El cañonazo de las nueve es tan habanero como El Morro, la Giraldilla y la Fuente de la India. Su génesis se remonta a 1537 cuando corsarios y piratas llegaban a saquear La Habana. Dichas incursiones obligaron a construir una enorme muralla que iría de litoral a litoral, originalmente con dos puertas cuyo número ascendió hasta completar nueve.
A las cuatro y media de la madrugada, un cañonazo disparado desde un buque y luego desde La Cabaña, anunciaba la apertura de las puertas. A las ocho de la noche, otra detonación avisaba el cierre. Con el transcurso del tiempo, el cañonazo comenzó a dispararse una hora más tarde.
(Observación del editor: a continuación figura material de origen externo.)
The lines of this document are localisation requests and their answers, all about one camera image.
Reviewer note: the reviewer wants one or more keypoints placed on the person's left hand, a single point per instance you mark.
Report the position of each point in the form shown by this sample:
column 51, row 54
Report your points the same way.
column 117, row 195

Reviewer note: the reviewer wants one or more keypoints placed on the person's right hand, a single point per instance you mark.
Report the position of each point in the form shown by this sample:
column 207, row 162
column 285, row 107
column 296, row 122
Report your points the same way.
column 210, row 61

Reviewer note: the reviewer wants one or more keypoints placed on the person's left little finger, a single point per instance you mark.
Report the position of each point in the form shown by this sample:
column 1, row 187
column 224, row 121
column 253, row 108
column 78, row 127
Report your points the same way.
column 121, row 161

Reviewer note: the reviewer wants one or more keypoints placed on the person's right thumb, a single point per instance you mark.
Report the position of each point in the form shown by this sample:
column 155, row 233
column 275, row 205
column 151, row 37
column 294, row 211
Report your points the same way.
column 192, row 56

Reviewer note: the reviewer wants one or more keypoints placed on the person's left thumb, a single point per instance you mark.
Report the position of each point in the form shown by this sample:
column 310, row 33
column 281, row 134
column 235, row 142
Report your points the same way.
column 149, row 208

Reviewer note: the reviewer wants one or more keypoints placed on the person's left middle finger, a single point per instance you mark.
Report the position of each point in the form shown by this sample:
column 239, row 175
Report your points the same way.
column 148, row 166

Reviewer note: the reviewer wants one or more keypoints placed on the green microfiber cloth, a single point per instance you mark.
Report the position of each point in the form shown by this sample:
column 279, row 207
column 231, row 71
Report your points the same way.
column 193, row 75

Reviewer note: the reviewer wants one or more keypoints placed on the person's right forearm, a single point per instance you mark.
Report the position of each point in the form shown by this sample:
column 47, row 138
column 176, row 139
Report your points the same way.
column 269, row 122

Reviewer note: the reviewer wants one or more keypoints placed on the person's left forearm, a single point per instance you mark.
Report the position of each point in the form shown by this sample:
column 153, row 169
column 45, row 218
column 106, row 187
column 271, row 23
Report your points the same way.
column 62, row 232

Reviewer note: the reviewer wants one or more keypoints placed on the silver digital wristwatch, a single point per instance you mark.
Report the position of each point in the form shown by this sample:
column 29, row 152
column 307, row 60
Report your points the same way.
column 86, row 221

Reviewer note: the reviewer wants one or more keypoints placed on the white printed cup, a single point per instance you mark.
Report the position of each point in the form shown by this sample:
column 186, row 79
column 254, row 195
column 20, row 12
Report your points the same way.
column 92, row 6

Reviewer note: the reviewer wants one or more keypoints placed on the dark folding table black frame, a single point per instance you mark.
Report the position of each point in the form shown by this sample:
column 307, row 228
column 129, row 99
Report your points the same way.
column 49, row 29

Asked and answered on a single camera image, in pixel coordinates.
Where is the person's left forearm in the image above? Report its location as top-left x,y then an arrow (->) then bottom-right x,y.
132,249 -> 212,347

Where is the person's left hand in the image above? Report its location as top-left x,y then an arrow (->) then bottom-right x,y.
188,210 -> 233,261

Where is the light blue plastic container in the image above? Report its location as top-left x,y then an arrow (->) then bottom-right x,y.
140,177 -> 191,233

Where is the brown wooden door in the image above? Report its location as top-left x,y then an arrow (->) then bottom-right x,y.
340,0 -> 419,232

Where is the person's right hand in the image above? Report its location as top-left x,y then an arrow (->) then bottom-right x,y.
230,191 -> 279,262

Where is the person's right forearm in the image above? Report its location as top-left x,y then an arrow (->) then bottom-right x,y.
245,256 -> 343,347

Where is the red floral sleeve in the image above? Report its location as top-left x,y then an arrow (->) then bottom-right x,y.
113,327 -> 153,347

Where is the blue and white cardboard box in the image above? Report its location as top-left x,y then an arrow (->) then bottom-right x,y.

El ocho de agosto de 1863 comenzó el derrumbe de la gran muralla, pero la tradición del cañonazo a las 9:00 en punto continuó, solo interrumpida durante la Primera Intervención Norteamericana y la Segunda Guerra Mundial entre 1942 y 1945. Un hecho curioso, o más bien insólito, fue el ocurrido el 18 de septiembre de 1901, cuando el tradicional disparo ocurrió a las nueve y treinta de la noche. Nunca se dio explicaciones.
Con más de 300 años de tradición, El Cañonazo ha sido fiel acompañante de nuestra ciudad y hoy ostenta la condición de Patrimonio Cultural de Cuba. Cada noche es posible viajar en el tiempo y ver una suerte de ceremonia en la que cadetes vestidos a la usanza de la época colonial, detonan una pieza de artillería del siglo XVIII.